╭─ Records for processing
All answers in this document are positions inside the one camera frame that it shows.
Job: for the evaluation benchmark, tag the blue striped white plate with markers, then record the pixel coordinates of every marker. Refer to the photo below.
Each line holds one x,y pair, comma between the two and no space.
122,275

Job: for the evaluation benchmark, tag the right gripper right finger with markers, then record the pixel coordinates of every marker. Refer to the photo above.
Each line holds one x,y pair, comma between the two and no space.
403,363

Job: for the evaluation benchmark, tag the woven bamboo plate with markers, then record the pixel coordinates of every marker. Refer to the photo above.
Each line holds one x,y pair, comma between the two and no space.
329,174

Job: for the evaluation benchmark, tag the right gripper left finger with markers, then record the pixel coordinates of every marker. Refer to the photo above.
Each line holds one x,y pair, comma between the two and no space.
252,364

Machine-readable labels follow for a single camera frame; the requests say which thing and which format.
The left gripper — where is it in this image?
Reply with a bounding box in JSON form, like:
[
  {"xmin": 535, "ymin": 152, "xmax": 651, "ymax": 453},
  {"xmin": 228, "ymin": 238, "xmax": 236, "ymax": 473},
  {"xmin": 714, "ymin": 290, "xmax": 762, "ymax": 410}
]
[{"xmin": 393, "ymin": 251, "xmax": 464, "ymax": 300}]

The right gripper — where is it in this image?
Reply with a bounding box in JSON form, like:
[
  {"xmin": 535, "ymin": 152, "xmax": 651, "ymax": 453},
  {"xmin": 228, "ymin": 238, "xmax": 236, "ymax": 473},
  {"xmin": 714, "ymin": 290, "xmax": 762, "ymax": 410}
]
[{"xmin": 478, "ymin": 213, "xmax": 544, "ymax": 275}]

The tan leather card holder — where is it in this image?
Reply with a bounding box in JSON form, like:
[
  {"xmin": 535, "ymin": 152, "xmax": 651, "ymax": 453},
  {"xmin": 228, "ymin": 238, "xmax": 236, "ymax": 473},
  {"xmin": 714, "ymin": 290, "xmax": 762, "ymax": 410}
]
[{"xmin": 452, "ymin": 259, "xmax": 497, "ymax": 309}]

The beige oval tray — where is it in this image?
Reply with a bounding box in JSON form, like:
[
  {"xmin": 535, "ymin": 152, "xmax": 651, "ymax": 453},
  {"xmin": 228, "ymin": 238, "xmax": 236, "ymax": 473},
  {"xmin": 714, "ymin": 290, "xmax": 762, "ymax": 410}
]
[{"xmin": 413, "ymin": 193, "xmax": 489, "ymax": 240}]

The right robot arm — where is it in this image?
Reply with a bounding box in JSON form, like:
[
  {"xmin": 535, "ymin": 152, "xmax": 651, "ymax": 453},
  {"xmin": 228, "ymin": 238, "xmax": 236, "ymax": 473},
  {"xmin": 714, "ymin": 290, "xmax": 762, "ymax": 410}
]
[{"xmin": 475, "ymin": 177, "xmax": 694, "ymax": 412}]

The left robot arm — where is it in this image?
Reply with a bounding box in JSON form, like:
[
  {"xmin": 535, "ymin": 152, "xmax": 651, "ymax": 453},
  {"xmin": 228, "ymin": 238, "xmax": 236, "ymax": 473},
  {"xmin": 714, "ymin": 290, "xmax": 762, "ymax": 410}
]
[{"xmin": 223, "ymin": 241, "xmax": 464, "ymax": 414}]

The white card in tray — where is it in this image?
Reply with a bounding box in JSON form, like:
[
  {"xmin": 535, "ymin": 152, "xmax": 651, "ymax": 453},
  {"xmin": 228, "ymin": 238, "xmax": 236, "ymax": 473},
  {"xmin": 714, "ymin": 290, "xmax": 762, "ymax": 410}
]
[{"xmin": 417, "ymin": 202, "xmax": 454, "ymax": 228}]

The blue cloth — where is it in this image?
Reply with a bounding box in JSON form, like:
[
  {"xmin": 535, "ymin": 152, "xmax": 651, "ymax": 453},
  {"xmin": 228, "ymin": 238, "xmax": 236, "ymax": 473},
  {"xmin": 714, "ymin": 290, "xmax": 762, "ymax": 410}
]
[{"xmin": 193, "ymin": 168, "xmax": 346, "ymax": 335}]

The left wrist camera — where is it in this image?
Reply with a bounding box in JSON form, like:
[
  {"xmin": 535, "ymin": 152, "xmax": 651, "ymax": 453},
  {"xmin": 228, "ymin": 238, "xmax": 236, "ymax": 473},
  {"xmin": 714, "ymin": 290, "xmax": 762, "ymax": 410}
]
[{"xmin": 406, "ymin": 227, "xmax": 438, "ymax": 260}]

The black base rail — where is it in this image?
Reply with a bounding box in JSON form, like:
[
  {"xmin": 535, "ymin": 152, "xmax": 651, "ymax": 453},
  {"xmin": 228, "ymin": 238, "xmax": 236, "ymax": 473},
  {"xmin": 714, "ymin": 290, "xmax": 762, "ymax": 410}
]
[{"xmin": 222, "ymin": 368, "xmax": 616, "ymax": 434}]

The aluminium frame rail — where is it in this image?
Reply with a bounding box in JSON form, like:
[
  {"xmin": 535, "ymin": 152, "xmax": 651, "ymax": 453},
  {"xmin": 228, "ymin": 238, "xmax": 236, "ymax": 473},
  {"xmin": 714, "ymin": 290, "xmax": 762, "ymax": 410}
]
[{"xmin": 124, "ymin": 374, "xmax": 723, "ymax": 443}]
╰─
Restate the data word for word. Begin at its first line, end at the line that contains "Job: for the evaluation benchmark, tag the woven", and include both.

**Task result:**
All answers in this document are positions inside the one camera frame that it shows.
Job: for the evaluation benchmark, tag the blue striped white plate with markers, then record the pixel coordinates of every marker. Refer to the photo below.
Each line holds one x,y pair, comma between the two and no space.
122,275

Job: for the evaluation benchmark, tag the right gripper right finger with markers, then record the pixel coordinates of every marker. Refer to the photo above.
Each line holds one x,y pair, comma between the two and no space.
403,363

Job: for the evaluation benchmark, tag the woven bamboo plate with markers, then record the pixel coordinates of every marker. Refer to the photo above.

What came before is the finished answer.